Philip Van Doren Stern and "The Greatest Gift"
Philip Van Doren Stern was a writer, editor and prominent Civil War historian, who wrote many definitive works on Abraham Lincoln, Robert E. Lee, John Wilkes Booth, and other histories of the Civil War, as well as about literary figures Henry David Thoreau and Edgar Allan Poe. Van Doren Stern wrote his own macabre and supernatural stories. He is perhaps most famous for his story “The Greatest Gift,” which inspired the classic film, It’s A Wonderful Life.
Van Doren Stern was born in Wyalusing, Pennsylvania on September 10, 1900, to a merchant father of Bavarian descent, and a New Jersey-born mother. He grew up in New Jersey and Brooklyn, New York.

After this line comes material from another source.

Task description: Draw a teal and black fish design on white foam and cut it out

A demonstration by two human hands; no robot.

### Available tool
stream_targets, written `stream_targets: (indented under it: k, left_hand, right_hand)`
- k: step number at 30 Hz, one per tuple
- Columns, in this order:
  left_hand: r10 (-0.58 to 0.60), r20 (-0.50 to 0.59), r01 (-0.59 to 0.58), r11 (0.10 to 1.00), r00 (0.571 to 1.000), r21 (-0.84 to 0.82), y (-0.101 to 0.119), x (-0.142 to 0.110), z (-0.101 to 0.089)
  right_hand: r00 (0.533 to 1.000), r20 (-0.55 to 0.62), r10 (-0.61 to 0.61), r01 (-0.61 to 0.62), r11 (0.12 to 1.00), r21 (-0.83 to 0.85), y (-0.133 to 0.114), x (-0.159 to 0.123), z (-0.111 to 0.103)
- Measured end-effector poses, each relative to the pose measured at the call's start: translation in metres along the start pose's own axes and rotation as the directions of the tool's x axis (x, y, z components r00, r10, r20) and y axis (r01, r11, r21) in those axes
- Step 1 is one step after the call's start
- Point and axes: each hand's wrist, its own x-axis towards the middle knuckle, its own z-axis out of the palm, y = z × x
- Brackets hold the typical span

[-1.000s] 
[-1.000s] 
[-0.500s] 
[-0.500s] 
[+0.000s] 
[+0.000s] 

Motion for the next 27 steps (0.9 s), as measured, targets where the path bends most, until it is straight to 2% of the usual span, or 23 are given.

He graduated from Rutgers University in 1924 whereupon he went into advertising before switching careers to become a publishing editor. He also served as general manager of the Armed Services Editions during World War II, and was on the United States Office of War Information planning board.
The idea for “The Greatest Gift” came to Van Doren Stern in a dream. The story, itself only around 4000 words, was written and printed in 1943, even though Van Doren Stern had been working on it since the late-1930s. Originally unable to find a publisher, he printed two hundred copies and sent them, as 21-page booklets, to his friends for Christmas of 1943. The story caught the attention of David Hempstead, a producer at RKO Pictures, as well as that of Cary Grant, who was interested in the role of George. RKO purchased the rights in April 1944 to make it into a motion picture for $10,000. After many script adaptations, RKO sold the rights to Frank Capra’s company, in 1945 for the same $10,000 price tag. Capra adapted the piece into what we have all come to know as that seminal Christmas film starring Jimmy Stewart and Donna Reed, It’s A Wonderful Life.